Records to process:
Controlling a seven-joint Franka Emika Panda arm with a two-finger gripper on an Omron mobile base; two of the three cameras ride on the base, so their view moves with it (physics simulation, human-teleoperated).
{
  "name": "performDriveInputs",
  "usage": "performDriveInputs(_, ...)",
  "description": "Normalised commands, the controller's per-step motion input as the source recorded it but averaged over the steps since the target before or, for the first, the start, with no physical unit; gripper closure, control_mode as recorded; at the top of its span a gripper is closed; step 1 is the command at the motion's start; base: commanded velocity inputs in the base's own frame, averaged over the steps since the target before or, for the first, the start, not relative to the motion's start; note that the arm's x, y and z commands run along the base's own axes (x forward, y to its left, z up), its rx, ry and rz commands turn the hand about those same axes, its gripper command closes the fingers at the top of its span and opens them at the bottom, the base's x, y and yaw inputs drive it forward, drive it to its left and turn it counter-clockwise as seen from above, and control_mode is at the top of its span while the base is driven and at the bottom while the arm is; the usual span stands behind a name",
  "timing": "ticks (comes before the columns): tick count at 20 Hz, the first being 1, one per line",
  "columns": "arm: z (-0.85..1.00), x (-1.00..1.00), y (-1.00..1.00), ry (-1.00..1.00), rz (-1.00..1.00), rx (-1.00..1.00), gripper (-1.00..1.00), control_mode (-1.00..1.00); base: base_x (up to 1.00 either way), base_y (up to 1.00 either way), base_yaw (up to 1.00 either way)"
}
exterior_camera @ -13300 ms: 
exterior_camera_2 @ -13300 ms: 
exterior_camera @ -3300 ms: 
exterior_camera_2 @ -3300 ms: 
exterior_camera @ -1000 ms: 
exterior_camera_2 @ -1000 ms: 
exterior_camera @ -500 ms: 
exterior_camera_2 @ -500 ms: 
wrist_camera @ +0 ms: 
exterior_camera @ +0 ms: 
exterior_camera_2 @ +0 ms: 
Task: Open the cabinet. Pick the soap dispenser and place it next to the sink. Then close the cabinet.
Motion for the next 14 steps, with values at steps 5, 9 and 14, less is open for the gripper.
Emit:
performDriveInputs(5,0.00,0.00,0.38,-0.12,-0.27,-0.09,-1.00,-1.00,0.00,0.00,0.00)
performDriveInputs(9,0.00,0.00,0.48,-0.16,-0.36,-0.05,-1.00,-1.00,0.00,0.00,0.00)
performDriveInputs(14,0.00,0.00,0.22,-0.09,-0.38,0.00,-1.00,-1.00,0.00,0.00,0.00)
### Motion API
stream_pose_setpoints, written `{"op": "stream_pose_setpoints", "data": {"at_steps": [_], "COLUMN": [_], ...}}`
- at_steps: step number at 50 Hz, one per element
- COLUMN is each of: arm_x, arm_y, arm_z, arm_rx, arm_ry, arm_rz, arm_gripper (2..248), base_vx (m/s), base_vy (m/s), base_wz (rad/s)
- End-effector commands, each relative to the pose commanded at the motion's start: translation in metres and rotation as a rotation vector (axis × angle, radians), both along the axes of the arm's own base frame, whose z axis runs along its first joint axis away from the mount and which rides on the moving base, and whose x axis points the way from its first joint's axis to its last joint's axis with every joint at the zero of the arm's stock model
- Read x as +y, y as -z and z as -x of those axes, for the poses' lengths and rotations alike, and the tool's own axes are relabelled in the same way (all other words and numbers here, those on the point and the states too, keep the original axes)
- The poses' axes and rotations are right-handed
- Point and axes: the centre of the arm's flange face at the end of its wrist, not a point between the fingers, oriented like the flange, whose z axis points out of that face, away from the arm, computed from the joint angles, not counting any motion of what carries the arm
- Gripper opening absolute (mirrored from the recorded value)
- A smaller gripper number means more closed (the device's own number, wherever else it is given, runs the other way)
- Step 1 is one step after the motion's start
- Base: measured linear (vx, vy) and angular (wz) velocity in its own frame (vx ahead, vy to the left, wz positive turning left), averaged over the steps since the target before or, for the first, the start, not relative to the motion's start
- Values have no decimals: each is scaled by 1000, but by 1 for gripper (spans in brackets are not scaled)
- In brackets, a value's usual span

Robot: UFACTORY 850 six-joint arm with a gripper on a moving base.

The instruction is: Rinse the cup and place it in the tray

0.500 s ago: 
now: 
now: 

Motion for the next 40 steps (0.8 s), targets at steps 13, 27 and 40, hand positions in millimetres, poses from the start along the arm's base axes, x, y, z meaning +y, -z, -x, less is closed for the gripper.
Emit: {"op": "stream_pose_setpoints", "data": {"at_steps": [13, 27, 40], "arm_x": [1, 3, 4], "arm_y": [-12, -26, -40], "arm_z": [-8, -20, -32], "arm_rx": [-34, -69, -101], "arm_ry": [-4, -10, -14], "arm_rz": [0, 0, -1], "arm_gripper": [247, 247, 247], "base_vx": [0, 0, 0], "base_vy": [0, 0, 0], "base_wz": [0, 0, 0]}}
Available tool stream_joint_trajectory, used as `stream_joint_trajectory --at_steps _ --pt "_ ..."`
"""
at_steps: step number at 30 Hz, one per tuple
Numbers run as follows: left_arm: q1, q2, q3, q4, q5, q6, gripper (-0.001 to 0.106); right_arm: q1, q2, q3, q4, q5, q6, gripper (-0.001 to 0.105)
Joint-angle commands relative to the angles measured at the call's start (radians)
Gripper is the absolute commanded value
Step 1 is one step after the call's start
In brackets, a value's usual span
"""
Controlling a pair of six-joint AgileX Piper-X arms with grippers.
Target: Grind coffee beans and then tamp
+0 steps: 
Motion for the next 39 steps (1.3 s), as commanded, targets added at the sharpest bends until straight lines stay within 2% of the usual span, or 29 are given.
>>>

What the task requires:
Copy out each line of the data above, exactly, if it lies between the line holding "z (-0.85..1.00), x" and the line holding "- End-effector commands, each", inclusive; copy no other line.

Result below:
  "columns": "arm: z (-0.85..1.00), x (-1.00..1.00), y (-1.00..1.00), ry (-1.00..1.00), rz (-1.00..1.00), rx (-1.00..1.00), gripper (-1.00..1.00), control_mode (-1.00..1.00); base: base_x (up to 1.00 either way), base_y (up to 1.00 either way), base_yaw (up to 1.00 either way)"
}
exterior_camera @ -13300 ms: 
exterior_camera_2 @ -13300 ms: 
exterior_camera @ -3300 ms: 
exterior_camera_2 @ -3300 ms: 
exterior_camera @ -1000 ms: 
exterior_camera_2 @ -1000 ms: 
exterior_camera @ -500 ms: 
exterior_camera_2 @ -500 ms: 
wrist_camera @ +0 ms: 
exterior_camera @ +0 ms: 
exterior_camera_2 @ +0 ms: 
Task: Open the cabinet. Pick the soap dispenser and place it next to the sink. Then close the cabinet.
Motion for the next 14 steps, with values at steps 5, 9 and 14, less is open for the gripper.
Emit:
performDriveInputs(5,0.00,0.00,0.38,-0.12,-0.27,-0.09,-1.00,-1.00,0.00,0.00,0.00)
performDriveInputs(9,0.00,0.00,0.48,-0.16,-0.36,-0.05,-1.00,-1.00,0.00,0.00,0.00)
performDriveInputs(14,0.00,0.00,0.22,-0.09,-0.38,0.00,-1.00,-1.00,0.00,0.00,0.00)
### Motion API
stream_pose_setpoints, written `{"op": "stream_pose_setpoints", "data": {"at_steps": [_], "COLUMN": [_], ...}}`
- at_steps: step number at 50 Hz, one per element
- COLUMN is each of: arm_x, arm_y, arm_z, arm_rx, arm_ry, arm_rz, arm_gripper (2..248), base_vx (m/s), base_vy (m/s), base_wz (rad/s)
- End-effector commands, each relative to the pose commanded at the motion's start: translation in metres and rotation as a rotation vector (axis × angle, radians), both along the axes of the arm's own base frame, whose z axis runs along its first joint axis away from the mount and which rides on the moving base, and whose x axis points the way from its first joint's axis to its last joint's axis with every joint at the zero of the arm's stock model

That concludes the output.